Del interior del templo de Abamia, nada queda. Ni sus bóvedas,ni los suelos de castaño, que con sus cuadrados tablones señalaban los sepulcros de la iglesia antañona. Ni las toscas pinturas que en el grabado se ven sobre el retablo, de las que ya sólo quedan vestigios. Lo mismo ocurre con las del Calvario, también murales, de las que apenas puede descifrarse la de la estación XII.
Sólo el sepulcro de Gaudiosa, tiene perfectamente legible el epitafio: “HEIC IACET R.ª GAUDIOSA, UX-OR, Rs PELAGII” en mala hora retocado modernamente para mayor claridad y menor mérito.
El de Pelayo, “partido por gala en dos”, empleando frases del poeta, muestra al lado de la epístola tan solo la mitad de la tosca espada del héroe de Covadonga.
En el antiguo recinto de la iglesia nada queda de antaño. En él crecen - destacándose sobre líquenes y helechos gigantes- once acacias, de las que cuatro más precoces, llegan a asomarse sobre los altos muros en competencia con el desnudo arco que vio derrumbarse a su gemelo.
Aquellos se conservan enhiestos; sólo faltan las bóvedas. Pero la bella portada bizantina, con su rica cuarta archivolta, en que dragones, reptiles, sepulcros entreabiertos que dejan paso a los muertos ya incorporados, parecen representar la resurrección de la carne, y las calderas, hoguera y tenazas, las penas eternas; esa está intacta y aún favorecida por la desaparición del derruido pórtico, que ocultaba sus bellezas. Como lo está el airoso ajimez del ábside con su columna en el centro y sus flores de relieve. Y la portada del Oeste, próxima a la pila, enclavada en la parte exterior del muro, en la que campea la “Cruz de la Victoria”. Y los capiteles, y el arco toral, que aunque iniciado en ojiva como esta última portada, conservan restos románicos en su ornamentación.

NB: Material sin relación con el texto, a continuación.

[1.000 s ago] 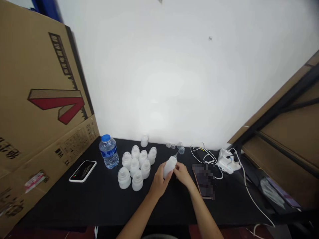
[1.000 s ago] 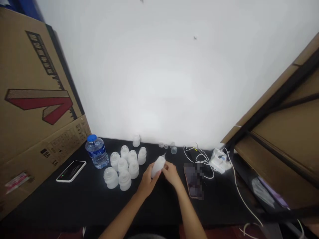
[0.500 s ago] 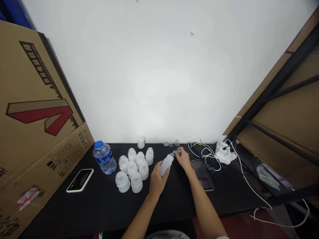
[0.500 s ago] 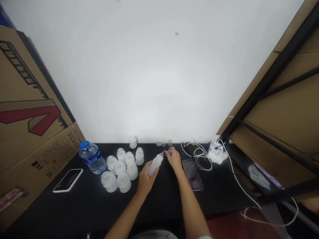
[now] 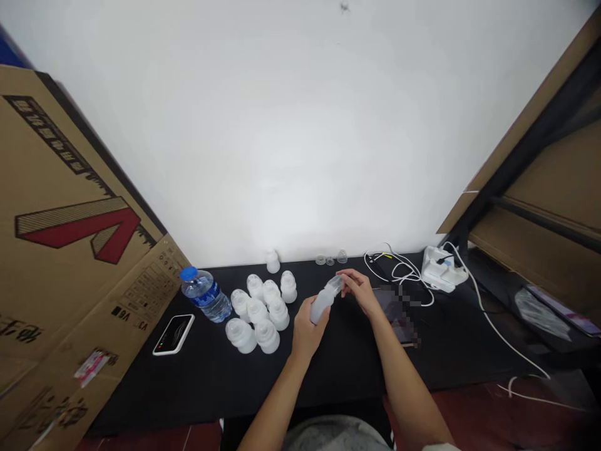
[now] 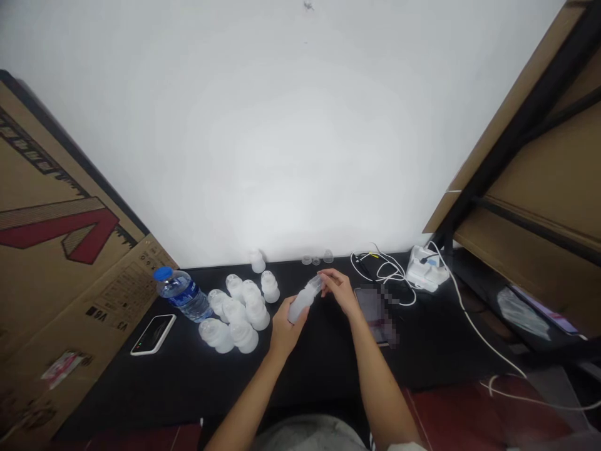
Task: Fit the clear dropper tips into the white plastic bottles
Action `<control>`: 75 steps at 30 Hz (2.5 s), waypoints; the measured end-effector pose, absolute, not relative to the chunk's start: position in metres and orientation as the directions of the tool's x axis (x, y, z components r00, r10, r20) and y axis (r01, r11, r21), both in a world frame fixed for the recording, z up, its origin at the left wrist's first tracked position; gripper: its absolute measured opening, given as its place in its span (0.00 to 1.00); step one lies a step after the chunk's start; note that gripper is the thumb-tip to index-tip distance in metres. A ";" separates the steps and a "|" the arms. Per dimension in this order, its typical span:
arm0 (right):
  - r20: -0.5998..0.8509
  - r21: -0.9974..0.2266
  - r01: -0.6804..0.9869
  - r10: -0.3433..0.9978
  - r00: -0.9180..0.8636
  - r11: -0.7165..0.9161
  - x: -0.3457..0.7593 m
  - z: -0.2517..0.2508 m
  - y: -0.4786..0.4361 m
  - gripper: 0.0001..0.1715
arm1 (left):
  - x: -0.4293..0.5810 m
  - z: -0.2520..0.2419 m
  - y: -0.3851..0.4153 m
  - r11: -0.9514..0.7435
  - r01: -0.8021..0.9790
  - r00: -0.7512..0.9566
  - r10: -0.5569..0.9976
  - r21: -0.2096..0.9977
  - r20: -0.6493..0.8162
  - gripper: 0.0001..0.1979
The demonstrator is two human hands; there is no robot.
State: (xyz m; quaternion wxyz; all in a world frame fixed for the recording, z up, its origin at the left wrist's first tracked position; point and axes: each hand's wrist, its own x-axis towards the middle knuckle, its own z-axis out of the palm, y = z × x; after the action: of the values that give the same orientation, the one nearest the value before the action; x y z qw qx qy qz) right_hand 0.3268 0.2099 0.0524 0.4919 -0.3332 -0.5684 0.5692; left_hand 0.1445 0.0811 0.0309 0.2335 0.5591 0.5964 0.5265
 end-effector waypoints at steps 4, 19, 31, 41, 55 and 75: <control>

Todo eso es aprovechable, no lo dejemos perder. Y ahora, sin más vacilaciones, debe ser reparado, pero bajo la dirección de persona experta, porque tememos que las manos reformadoras profanen por falta de gusto artístico o carencia de cultura y de amor a lo tradicional lo que vio la luz de tantos siglos y hubo de desmoronarse precisamente en el de las luces.

Llanes, Abril de 1929.

Fuente: Revista Asturias, Gijón, año II, núm. 5, abril de 1929. El escritor Vicente Pedregal Galguera (Llanes, 1881 - León, 1959), colaboró desde muy joven en El Oriente de Asturias y otras publicaciones asturianas. Además de su labor como articulista, publicó varios libros, dedicados en su mayoría a la historia y cultura de su concejo natal.